Problem requirements →
Count the lines below that contain the word "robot", and reply with only that number.

Records excerpted from a collection →
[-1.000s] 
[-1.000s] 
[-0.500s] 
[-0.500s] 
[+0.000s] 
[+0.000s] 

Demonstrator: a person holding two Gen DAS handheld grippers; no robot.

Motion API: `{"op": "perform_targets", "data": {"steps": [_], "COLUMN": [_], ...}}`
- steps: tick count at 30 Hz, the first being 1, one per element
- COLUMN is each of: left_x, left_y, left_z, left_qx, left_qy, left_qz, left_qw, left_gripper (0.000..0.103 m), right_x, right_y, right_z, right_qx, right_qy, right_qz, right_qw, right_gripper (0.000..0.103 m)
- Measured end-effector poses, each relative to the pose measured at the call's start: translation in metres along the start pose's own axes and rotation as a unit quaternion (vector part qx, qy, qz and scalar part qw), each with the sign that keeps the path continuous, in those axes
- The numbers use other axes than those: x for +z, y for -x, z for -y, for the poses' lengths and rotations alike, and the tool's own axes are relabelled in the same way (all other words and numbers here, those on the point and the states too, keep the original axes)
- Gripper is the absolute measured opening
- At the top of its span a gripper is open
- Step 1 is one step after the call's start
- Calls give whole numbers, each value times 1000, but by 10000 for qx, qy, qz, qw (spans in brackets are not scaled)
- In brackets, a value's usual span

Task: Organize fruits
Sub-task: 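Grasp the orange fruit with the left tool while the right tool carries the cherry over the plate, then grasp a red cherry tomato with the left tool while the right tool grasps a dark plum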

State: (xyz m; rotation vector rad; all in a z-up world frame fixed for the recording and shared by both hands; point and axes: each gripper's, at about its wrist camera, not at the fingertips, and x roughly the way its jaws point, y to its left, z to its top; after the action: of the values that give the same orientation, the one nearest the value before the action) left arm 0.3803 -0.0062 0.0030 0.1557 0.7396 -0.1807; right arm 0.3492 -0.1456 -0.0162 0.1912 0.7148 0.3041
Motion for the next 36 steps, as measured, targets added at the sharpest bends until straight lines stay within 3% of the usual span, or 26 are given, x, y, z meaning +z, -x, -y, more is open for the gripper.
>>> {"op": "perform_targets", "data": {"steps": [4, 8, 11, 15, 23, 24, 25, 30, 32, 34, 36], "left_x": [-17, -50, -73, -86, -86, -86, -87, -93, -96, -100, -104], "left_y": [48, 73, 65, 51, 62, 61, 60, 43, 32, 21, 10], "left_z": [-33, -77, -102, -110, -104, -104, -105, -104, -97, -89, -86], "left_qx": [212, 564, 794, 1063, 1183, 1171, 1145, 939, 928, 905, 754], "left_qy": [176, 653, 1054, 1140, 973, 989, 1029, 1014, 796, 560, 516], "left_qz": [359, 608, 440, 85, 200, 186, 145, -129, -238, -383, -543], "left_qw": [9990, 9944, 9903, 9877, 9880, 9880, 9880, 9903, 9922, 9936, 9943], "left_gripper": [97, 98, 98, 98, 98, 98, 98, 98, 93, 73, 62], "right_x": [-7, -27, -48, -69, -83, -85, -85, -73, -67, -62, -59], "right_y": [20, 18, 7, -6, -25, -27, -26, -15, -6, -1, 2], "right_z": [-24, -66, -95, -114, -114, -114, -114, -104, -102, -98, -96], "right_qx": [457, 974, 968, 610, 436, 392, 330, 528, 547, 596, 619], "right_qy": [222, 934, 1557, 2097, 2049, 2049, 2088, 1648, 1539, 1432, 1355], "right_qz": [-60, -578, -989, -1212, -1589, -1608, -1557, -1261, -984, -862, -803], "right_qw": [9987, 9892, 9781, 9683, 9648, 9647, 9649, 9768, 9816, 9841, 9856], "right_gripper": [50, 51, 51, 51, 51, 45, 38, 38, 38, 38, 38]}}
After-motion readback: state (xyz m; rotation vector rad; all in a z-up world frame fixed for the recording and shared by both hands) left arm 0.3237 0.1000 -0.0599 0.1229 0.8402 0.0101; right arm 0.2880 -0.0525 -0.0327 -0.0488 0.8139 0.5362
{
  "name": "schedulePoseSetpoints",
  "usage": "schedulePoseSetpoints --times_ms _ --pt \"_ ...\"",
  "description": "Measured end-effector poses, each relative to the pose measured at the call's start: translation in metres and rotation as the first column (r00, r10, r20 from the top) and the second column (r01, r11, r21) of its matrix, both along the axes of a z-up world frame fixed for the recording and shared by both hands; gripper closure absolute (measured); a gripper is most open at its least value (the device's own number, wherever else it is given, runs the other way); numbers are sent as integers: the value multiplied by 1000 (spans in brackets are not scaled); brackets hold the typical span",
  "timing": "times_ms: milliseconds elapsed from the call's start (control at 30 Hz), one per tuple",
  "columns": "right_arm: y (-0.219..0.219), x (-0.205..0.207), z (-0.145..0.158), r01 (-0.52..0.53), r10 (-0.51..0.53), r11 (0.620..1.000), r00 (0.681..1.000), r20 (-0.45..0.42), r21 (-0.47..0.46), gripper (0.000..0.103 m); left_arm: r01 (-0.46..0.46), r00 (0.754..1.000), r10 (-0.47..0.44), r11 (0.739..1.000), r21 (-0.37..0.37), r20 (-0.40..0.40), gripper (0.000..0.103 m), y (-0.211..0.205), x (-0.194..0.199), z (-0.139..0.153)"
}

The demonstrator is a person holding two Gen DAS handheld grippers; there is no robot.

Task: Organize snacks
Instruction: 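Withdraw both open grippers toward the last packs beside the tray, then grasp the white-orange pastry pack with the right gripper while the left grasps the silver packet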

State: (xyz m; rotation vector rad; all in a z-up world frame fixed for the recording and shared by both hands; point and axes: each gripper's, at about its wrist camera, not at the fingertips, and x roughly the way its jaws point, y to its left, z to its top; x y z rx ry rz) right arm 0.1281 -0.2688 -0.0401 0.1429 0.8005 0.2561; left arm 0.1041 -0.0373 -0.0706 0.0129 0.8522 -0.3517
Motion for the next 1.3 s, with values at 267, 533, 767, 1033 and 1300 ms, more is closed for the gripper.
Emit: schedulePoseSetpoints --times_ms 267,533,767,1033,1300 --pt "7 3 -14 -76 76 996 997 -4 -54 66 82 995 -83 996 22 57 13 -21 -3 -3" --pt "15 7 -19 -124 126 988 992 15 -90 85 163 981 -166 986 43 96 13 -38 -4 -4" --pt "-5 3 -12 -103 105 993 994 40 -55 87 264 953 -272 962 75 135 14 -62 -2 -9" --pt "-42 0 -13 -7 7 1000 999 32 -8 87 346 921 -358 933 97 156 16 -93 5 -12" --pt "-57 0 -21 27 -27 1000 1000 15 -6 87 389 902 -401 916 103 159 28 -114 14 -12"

Exercise result →
2